I was having a great couple of weeks. That girl I posted about before that I was worried about what to do with -- I told her everything. I have been as honest with her as I have been with all of you here. She was sooooooo supportive. She understood that I wasn't comfortable at all with sex and my whole damn sexuality, and is still in love with me. She doesn't make any advances on me that might make me nervous. She treats me like a best friend that she loves a lot. It's more than I could have asked for. But I still feel a lot of stress because I still feel kind of straight. Maybe I am still just deluding myself but I want to go all the way with her because a) I love her so much, and b) because of the pressure of being a 20 year old virgin that wants to experience sex.

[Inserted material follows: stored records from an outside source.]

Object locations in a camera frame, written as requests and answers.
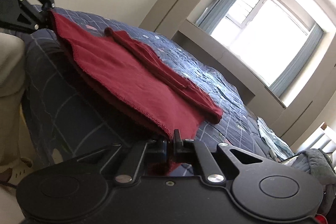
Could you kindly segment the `dark red long-sleeve sweater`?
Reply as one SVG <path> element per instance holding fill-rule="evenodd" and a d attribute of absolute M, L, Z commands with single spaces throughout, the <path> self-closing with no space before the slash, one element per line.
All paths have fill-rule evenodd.
<path fill-rule="evenodd" d="M 148 131 L 192 139 L 202 122 L 218 124 L 223 110 L 191 80 L 168 67 L 147 44 L 107 27 L 95 36 L 49 11 L 56 37 L 72 66 L 105 102 Z"/>

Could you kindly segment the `light blue striped folded clothes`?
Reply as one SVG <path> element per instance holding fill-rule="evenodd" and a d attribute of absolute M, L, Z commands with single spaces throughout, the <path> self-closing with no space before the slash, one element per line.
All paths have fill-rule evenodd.
<path fill-rule="evenodd" d="M 258 117 L 257 118 L 258 131 L 261 139 L 269 147 L 273 155 L 280 160 L 286 160 L 294 156 L 293 151 L 285 141 L 280 139 L 266 124 L 266 122 Z"/>

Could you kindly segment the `beige window-sill cabinet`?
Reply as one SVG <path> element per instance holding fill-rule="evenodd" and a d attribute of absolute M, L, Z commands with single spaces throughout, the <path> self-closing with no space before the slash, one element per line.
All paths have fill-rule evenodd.
<path fill-rule="evenodd" d="M 238 90 L 240 98 L 258 115 L 279 116 L 286 106 L 225 46 L 208 33 L 184 20 L 173 41 L 202 63 L 215 68 Z"/>

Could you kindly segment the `blue plaid floral quilt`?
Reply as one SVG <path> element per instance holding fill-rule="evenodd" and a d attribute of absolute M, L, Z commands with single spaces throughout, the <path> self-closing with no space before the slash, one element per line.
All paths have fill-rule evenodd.
<path fill-rule="evenodd" d="M 113 19 L 57 7 L 55 11 L 93 35 L 105 28 L 126 31 L 153 48 L 161 60 L 207 92 L 223 109 L 219 123 L 203 122 L 194 139 L 210 150 L 229 143 L 276 160 L 273 146 L 264 141 L 270 128 L 244 104 L 233 82 L 221 71 L 203 64 L 163 35 Z M 23 115 L 42 166 L 68 160 L 112 143 L 131 144 L 147 132 L 94 94 L 67 60 L 51 30 L 16 33 L 25 43 L 28 85 L 22 97 Z"/>

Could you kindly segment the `right beige tall wardrobe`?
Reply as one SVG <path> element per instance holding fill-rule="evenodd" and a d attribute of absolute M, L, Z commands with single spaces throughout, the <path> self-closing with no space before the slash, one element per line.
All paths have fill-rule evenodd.
<path fill-rule="evenodd" d="M 319 64 L 294 101 L 270 128 L 292 145 L 314 122 L 335 92 L 335 59 Z"/>

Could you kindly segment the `right blue-grey curtain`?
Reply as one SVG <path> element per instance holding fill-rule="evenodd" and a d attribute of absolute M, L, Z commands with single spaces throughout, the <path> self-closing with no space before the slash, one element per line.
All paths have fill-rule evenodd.
<path fill-rule="evenodd" d="M 319 41 L 323 37 L 323 34 L 323 29 L 317 23 L 315 23 L 301 49 L 284 69 L 284 71 L 270 85 L 269 89 L 275 96 L 282 96 L 289 85 L 294 81 L 308 59 L 311 57 L 315 48 L 318 46 Z"/>

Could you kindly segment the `dark grey bundled blanket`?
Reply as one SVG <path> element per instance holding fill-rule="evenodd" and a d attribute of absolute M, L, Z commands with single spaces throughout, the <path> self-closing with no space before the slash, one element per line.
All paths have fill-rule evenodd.
<path fill-rule="evenodd" d="M 323 199 L 318 209 L 319 214 L 326 216 L 335 199 L 335 170 L 327 153 L 321 149 L 307 149 L 296 155 L 292 168 L 301 170 L 315 177 L 323 187 Z"/>

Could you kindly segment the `white padded headboard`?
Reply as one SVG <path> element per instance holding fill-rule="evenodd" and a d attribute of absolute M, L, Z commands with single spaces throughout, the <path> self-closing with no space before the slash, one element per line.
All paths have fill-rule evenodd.
<path fill-rule="evenodd" d="M 311 148 L 322 149 L 325 153 L 335 152 L 335 131 L 325 122 L 298 146 L 296 152 Z"/>

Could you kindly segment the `white framed window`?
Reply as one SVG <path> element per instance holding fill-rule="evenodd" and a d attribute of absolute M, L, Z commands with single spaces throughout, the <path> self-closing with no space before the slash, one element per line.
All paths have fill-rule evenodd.
<path fill-rule="evenodd" d="M 315 23 L 292 0 L 237 0 L 211 36 L 269 88 Z"/>

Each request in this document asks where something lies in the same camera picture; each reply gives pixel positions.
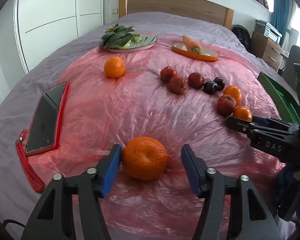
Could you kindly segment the right blue gloved hand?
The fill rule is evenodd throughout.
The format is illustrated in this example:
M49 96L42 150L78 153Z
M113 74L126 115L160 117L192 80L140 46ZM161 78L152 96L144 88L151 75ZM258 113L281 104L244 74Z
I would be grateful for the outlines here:
M300 170L286 166L280 171L278 181L276 202L279 217L290 221L296 215L300 220Z

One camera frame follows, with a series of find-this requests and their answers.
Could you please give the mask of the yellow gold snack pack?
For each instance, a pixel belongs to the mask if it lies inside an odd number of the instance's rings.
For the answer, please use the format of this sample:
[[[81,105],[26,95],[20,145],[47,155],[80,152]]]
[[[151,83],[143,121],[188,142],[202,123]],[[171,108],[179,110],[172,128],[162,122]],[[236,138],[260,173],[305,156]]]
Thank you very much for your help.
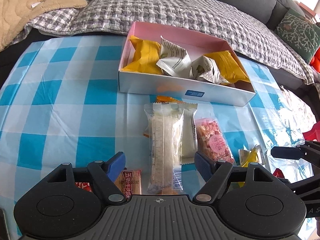
[[[241,167],[248,167],[249,163],[265,165],[265,157],[260,145],[255,145],[251,150],[240,149],[238,153]]]

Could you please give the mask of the clear white rice cracker pack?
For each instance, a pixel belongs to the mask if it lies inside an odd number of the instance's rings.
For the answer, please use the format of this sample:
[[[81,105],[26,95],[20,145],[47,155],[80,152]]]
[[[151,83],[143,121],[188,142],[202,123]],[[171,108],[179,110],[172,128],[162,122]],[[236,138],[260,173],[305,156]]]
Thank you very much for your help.
[[[178,103],[150,103],[144,106],[151,147],[148,192],[180,194],[184,109]]]

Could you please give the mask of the red snack pack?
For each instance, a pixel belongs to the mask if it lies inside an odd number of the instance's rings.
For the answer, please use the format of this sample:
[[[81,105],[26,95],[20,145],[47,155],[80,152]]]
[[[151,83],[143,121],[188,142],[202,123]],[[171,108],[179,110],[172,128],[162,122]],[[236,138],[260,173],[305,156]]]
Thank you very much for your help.
[[[90,186],[89,183],[75,182],[75,185],[80,189],[83,189],[83,190],[88,191],[88,192],[92,192],[92,189],[91,189],[91,186]]]

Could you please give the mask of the red object right edge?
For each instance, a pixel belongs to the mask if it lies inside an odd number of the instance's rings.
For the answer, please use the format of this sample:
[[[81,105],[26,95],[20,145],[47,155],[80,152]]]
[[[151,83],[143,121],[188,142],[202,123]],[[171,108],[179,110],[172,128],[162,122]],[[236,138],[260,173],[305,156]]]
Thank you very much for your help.
[[[319,122],[319,73],[298,55],[293,55],[293,67],[284,64],[279,69],[269,68],[283,91],[303,132]]]

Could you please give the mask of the brown red-label snack pack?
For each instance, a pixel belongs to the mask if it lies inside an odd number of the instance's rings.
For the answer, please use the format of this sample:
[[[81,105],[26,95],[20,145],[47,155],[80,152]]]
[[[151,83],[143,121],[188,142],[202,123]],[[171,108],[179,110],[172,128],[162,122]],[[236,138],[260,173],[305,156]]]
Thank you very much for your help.
[[[141,170],[122,170],[114,183],[127,199],[141,194]]]

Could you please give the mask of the pink puffed rice snack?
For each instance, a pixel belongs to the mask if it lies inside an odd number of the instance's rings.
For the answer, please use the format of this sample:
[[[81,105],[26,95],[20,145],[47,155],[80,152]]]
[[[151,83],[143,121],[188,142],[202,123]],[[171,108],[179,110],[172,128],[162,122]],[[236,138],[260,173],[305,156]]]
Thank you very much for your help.
[[[234,164],[234,157],[217,120],[213,118],[197,119],[195,125],[199,151],[214,162],[224,160]]]

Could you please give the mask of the cream wafer snack pack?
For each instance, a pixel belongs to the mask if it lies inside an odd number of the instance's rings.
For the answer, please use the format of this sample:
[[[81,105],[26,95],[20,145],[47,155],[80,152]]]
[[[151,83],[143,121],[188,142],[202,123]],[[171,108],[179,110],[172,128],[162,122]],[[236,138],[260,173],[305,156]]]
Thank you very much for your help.
[[[195,126],[196,103],[182,103],[183,112],[183,136],[182,136],[182,165],[194,163],[197,152],[197,133]]]

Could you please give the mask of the blue checkered tablecloth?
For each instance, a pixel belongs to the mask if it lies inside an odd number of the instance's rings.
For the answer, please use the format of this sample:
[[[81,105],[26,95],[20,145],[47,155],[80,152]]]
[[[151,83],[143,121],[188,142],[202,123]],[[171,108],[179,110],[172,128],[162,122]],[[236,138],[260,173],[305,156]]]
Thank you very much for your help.
[[[54,38],[31,44],[1,88],[1,208],[11,239],[21,233],[16,202],[61,163],[84,167],[121,151],[140,170],[142,190],[150,180],[148,119],[154,95],[118,90],[125,37]],[[255,89],[244,107],[198,102],[195,117],[217,120],[234,157],[260,145],[293,146],[316,122],[306,104],[283,91],[263,65],[241,60]]]

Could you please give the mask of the pink cardboard box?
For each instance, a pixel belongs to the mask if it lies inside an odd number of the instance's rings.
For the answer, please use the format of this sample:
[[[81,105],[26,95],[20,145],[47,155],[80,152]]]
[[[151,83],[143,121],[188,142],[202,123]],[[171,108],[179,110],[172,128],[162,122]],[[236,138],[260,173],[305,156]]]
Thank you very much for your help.
[[[229,51],[237,64],[236,53],[226,40],[197,31],[148,22],[133,22],[128,37],[160,42],[161,38],[185,48],[192,60],[215,51]],[[244,107],[254,96],[251,83],[238,81],[231,85],[172,77],[167,75],[125,72],[123,68],[132,62],[135,49],[127,39],[118,68],[118,87],[123,93],[163,95],[182,99],[224,103]]]

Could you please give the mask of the orange snack pack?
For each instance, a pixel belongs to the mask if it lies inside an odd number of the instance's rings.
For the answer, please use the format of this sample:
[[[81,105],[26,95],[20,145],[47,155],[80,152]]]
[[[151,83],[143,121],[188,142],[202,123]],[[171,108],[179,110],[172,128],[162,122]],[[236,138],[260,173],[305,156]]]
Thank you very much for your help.
[[[177,100],[175,98],[169,97],[169,96],[162,96],[158,95],[155,99],[156,103],[182,103],[182,100]],[[147,127],[143,133],[145,137],[149,137],[149,128]]]

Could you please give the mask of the white crumpled snack pack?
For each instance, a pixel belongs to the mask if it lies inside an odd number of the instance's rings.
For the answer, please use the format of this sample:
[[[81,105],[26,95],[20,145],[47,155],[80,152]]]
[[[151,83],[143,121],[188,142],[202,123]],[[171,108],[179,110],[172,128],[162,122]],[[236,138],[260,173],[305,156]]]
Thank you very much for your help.
[[[191,71],[195,80],[218,85],[230,84],[230,82],[221,75],[216,62],[204,55],[192,62]]]

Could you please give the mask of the green patterned cushion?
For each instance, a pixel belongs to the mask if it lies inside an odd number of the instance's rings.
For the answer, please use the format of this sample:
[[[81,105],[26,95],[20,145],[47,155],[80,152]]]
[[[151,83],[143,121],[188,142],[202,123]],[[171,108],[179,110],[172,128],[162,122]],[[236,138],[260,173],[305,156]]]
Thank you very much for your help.
[[[277,25],[276,34],[307,64],[319,49],[319,27],[293,9]]]

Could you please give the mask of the white printed snack pack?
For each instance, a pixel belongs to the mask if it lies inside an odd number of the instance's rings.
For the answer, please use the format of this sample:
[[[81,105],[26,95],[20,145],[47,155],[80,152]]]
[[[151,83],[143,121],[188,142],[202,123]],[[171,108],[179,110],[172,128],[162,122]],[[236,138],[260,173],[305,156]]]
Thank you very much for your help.
[[[166,74],[188,79],[191,71],[191,58],[186,49],[161,36],[159,60],[156,65]]]

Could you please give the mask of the grey checkered quilt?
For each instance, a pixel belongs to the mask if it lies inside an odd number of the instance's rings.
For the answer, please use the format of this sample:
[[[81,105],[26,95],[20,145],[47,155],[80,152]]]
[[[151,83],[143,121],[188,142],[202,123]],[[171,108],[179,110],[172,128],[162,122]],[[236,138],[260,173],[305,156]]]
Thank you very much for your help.
[[[319,74],[266,25],[217,0],[88,0],[82,9],[56,9],[29,20],[14,43],[25,39],[31,29],[53,36],[95,31],[126,35],[136,21],[209,34],[226,40],[234,51],[283,69],[307,85],[319,82]]]

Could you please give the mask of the beige fleece blanket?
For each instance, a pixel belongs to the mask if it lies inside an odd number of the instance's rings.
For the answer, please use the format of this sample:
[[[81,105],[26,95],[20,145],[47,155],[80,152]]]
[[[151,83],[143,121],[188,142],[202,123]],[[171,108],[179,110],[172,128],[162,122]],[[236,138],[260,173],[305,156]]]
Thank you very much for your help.
[[[1,50],[37,16],[56,9],[80,9],[86,5],[86,0],[1,0]]]

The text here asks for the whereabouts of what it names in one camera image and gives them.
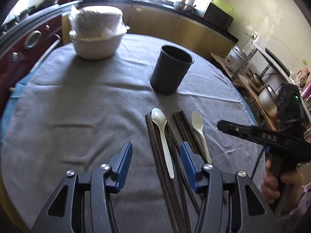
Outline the white plastic spoon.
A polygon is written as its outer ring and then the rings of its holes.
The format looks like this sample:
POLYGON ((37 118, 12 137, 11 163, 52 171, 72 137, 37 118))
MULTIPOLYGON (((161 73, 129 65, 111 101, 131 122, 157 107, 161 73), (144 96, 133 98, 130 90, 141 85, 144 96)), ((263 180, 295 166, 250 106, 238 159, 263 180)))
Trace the white plastic spoon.
POLYGON ((175 173, 174 173, 172 159, 171 159, 171 155, 169 152, 166 135, 165 135, 165 127, 167 124, 166 116, 164 115, 162 110, 160 110, 159 108, 154 108, 151 111, 151 119, 158 126, 167 171, 168 171, 170 179, 174 179, 175 173))
POLYGON ((207 143, 206 143, 206 139, 205 139, 204 133, 203 133, 203 127, 204 127, 203 119, 201 118, 201 116, 200 116, 200 114, 198 112, 196 112, 196 111, 192 112, 191 122, 192 122, 193 128, 201 136, 202 145, 203 145, 203 148, 204 148, 204 153, 205 153, 205 156, 206 156, 207 163, 212 164, 210 153, 209 153, 208 146, 207 146, 207 143))

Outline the yellow kitchen cabinets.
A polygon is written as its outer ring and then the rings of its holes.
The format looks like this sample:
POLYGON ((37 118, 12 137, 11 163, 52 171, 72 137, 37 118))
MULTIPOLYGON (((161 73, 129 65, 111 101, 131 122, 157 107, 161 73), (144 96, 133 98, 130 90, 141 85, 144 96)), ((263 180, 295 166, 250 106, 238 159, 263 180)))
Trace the yellow kitchen cabinets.
POLYGON ((238 39, 228 31, 202 18, 179 12, 172 6, 143 0, 79 0, 66 3, 77 9, 87 6, 113 6, 123 12, 130 34, 161 38, 208 58, 211 53, 226 56, 238 39))

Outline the steel pot on shelf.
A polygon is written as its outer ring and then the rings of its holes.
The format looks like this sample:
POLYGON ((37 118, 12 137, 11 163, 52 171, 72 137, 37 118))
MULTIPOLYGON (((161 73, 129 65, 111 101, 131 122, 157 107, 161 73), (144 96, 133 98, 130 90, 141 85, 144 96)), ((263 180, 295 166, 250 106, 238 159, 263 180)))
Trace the steel pot on shelf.
POLYGON ((264 90, 265 83, 257 73, 253 73, 252 71, 249 72, 251 76, 248 80, 248 84, 251 89, 259 95, 264 90))

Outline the grey tablecloth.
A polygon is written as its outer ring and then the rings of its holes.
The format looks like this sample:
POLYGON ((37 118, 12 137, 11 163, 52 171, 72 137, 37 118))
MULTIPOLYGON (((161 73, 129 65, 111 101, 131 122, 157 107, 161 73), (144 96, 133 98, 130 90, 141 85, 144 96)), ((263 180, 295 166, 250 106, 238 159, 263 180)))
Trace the grey tablecloth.
POLYGON ((261 184, 261 146, 217 129, 221 119, 252 125, 240 95, 219 69, 193 54, 195 61, 175 94, 152 89, 150 77, 164 45, 163 39, 127 34, 113 57, 86 61, 68 44, 35 72, 18 100, 1 152, 7 193, 28 227, 66 171, 92 172, 129 141, 130 169, 121 192, 112 197, 118 229, 171 232, 145 122, 154 108, 170 125, 173 113, 181 110, 191 117, 197 111, 212 163, 228 173, 244 170, 261 184))

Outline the wooden side shelf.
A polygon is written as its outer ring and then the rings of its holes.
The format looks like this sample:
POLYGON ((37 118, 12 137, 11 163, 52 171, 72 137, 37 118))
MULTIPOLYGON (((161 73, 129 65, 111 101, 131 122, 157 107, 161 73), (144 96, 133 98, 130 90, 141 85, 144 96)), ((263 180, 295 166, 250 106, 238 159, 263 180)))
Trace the wooden side shelf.
MULTIPOLYGON (((231 76, 233 75, 233 73, 229 70, 229 68, 225 65, 224 63, 224 58, 221 56, 218 56, 214 53, 210 53, 211 57, 224 69, 224 71, 226 72, 226 74, 229 76, 229 78, 231 78, 231 76)), ((238 77, 233 81, 233 84, 235 86, 241 86, 244 87, 246 89, 246 91, 248 91, 248 93, 250 94, 250 96, 253 98, 253 100, 255 101, 257 107, 259 108, 261 114, 264 116, 265 121, 268 125, 268 127, 271 130, 277 131, 278 128, 276 126, 275 123, 275 119, 271 118, 268 116, 268 114, 264 111, 263 107, 261 106, 260 102, 259 102, 259 98, 257 96, 257 94, 253 91, 253 89, 249 86, 248 83, 248 79, 245 76, 242 75, 238 75, 238 77)))

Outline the black utensil holder cup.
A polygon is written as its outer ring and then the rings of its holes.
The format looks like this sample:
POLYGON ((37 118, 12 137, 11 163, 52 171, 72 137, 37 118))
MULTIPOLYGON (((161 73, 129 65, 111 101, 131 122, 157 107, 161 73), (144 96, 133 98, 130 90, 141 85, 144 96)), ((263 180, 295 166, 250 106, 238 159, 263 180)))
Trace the black utensil holder cup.
POLYGON ((151 87, 163 95, 174 94, 194 61, 184 50, 163 45, 150 79, 151 87))

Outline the white rice cooker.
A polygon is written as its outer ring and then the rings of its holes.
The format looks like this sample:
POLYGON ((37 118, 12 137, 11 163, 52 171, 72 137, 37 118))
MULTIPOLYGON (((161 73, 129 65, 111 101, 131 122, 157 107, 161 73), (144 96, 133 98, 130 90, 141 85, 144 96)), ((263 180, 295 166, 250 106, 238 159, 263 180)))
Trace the white rice cooker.
POLYGON ((247 54, 235 45, 227 54, 224 59, 224 63, 232 72, 235 72, 241 66, 246 57, 247 54))

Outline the blue table underlay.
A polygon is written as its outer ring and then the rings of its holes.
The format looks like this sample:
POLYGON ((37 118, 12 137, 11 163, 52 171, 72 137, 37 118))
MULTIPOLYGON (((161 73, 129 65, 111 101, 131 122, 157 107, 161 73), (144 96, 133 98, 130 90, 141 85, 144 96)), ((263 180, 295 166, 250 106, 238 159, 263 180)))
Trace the blue table underlay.
POLYGON ((34 73, 28 73, 24 78, 18 81, 13 87, 13 91, 7 101, 7 104, 3 112, 3 116, 1 118, 1 146, 3 145, 4 138, 5 138, 8 126, 10 124, 10 119, 17 106, 18 100, 21 97, 25 86, 30 81, 33 75, 34 73))

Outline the dark red built-in oven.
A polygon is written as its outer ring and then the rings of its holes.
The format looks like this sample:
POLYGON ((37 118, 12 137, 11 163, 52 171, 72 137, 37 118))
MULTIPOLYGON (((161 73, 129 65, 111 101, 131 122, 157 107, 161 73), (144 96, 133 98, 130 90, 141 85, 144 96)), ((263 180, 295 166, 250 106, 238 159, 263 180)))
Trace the dark red built-in oven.
POLYGON ((1 113, 11 95, 10 88, 25 77, 39 59, 62 36, 61 16, 38 24, 1 55, 1 113))

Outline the plastic-wrapped bowl stack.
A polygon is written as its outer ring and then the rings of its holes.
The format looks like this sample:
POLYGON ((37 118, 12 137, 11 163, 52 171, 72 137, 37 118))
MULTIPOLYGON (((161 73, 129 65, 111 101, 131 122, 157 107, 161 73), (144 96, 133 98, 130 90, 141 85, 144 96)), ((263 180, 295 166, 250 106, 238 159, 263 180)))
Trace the plastic-wrapped bowl stack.
POLYGON ((123 12, 112 6, 72 7, 69 22, 71 34, 76 38, 110 39, 130 29, 123 22, 123 12))

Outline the black microwave oven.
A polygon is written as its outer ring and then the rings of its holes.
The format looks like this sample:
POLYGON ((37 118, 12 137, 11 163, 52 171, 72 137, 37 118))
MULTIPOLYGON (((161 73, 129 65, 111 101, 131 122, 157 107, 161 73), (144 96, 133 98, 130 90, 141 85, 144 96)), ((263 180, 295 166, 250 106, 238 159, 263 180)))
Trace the black microwave oven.
POLYGON ((222 9, 209 3, 207 8, 202 14, 202 18, 221 28, 222 30, 228 30, 233 22, 233 17, 224 12, 222 9))

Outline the green plastic basin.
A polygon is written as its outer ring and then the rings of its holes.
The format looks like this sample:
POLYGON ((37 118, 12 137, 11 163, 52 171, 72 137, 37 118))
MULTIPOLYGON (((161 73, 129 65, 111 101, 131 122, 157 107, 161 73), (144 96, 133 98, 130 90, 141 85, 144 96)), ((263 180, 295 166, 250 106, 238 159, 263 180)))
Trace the green plastic basin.
POLYGON ((233 11, 233 8, 222 0, 211 0, 211 1, 214 5, 216 5, 218 8, 220 8, 226 13, 233 11))

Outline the steel mixing bowl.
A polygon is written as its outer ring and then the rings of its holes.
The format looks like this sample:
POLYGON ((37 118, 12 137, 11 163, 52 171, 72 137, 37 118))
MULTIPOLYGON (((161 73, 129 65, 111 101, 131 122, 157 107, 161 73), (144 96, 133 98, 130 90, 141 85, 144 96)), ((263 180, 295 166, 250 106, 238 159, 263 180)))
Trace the steel mixing bowl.
POLYGON ((187 5, 186 3, 183 2, 174 2, 173 3, 173 8, 177 11, 180 12, 192 12, 193 11, 193 7, 190 5, 187 5))

Anyways, I've been having a great first 3 weeks of Junior year of college. Been stoned most of the time (sometimes drunk) (both right now). And tonight was great but then I kind of ruined it for myself. Let me explain how easily I fucked up a incerdible night for myself:... I was having such a great time, that waited for something slightly depressing to come up, and I dwelled on it and obsessed about the feeling of sadness, and let myself be completely engulfed by it for the rest of the night. It's like I wouldn't let myself have a good time. I didn't deserve to. I also think it was like I was having such a good time, and I wasn't used to it. I was scared of it and made myself go back to feeling depressed because that's what i knew so well. I cant understand why I was having the best night of my life with people that I truly love, and yet now I am getting suicidal (don't worry - not gonna do it). I just feel like I've cut myself off from life for so long that now when I am enjoying it fully, that I find life is just too much for me. I can't survive happiness this pure.
Don't worry about me. I'm in the process of getting therapy. Waiting to hear back from a psychologist on campus about finding referals for off campus counseling (she's also looking for someone with male SA victim/survivor(?) experience).
Wow, I feel like sh*t. Part of me needs a hug and part of me is scared to hell of getting one.
I love you guys.
In the name of the Anger, and of the Sadness, and of the Unholy Fear. Amen.